Held: A literal reading of §§ 706(c) and(e) so as to give the word "filed" the same meaning in both subsections gives full effect to the several policies reflected in the Act. Under this literal reading, respondent's charge was not timely filed, because it was "filed" on the 351st day (60 days after June 15, 1976, or the earliest date upon which the EEOC could allow the charge to be filed), by which time the applicable 300-day limitations period had run. Pp. 447 U. S. 815-826.

(a) The Act's legislative history is entirely consistent with the wording of the Act itself, there being nothing to indicate that complainants in some States were to be allowed to proceed with less diligence than those in other States or to give deferral state complainants any advantage over nondeferral state complainants with respect to the time for filing unlawful employment practice charges. Pp. 447 U. S. 818-824.

(b) A literal reading of the statute is not unfair to victims of employment discrimination who often proceed without the assistance of counsel. P. 447 U. S. 825.

(c) There is no merit to respondent's argument based on the EEOC's interpretation, since that agency's interpretation cannot supersede the language chosen by Congress. P. 447 U. S. 825.

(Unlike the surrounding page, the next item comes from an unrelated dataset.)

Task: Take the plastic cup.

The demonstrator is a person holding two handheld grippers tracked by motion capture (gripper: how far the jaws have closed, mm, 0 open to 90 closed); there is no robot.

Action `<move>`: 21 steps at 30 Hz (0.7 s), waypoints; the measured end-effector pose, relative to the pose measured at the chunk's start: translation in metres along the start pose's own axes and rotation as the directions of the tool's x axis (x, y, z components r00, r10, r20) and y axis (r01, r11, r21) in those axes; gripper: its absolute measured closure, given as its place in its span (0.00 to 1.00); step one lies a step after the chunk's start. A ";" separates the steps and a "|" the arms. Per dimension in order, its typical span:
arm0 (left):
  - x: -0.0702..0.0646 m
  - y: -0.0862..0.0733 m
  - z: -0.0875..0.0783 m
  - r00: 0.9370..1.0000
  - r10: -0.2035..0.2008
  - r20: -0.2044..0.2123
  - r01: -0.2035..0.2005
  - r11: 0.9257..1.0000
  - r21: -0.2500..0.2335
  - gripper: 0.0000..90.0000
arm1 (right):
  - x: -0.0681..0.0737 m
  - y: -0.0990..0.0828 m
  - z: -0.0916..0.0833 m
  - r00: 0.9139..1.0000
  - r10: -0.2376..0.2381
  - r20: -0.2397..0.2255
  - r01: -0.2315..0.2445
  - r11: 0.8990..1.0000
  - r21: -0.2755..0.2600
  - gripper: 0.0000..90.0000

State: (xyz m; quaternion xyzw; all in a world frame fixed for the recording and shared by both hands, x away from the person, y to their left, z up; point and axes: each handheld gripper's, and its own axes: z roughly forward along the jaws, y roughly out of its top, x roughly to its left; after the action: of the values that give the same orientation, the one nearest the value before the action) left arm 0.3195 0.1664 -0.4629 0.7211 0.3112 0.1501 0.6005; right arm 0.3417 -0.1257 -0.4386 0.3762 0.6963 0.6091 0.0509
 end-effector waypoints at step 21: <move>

(d) Nor is there any merit to the argument that a less literal reading of the statute allowing the EEOC to treat a letter received on the 291st day as "filed," and interpreting § 706(c)'s prohibition as merely requiring the EEOC to postpone any action on a charge for at least 60 days, would adequately effectuate the policy of deferring to state agencies. Congress clearly intended to encourage the prompt processing of all employment discrimination charges. To accept respondent's position would add a 60-day period to the schedule mandated by Congress, and would unreasonably give the word "filed" two different meanings in the same section of the Act. Pp. 447 U. S. 825-826.

602 F.2d 1083, reversed.

STEVENS, J., delivered the opinion of the Court, in which BURGER, C.J.,and STEWART, WHITE, POWELL, and REHNQUIST, JJ., joined. BLACKMUN, J., filed a dissenting opinion, in which BRENNAN and MARSHALL, JJ., joined, post, p. 447 U. S. 826.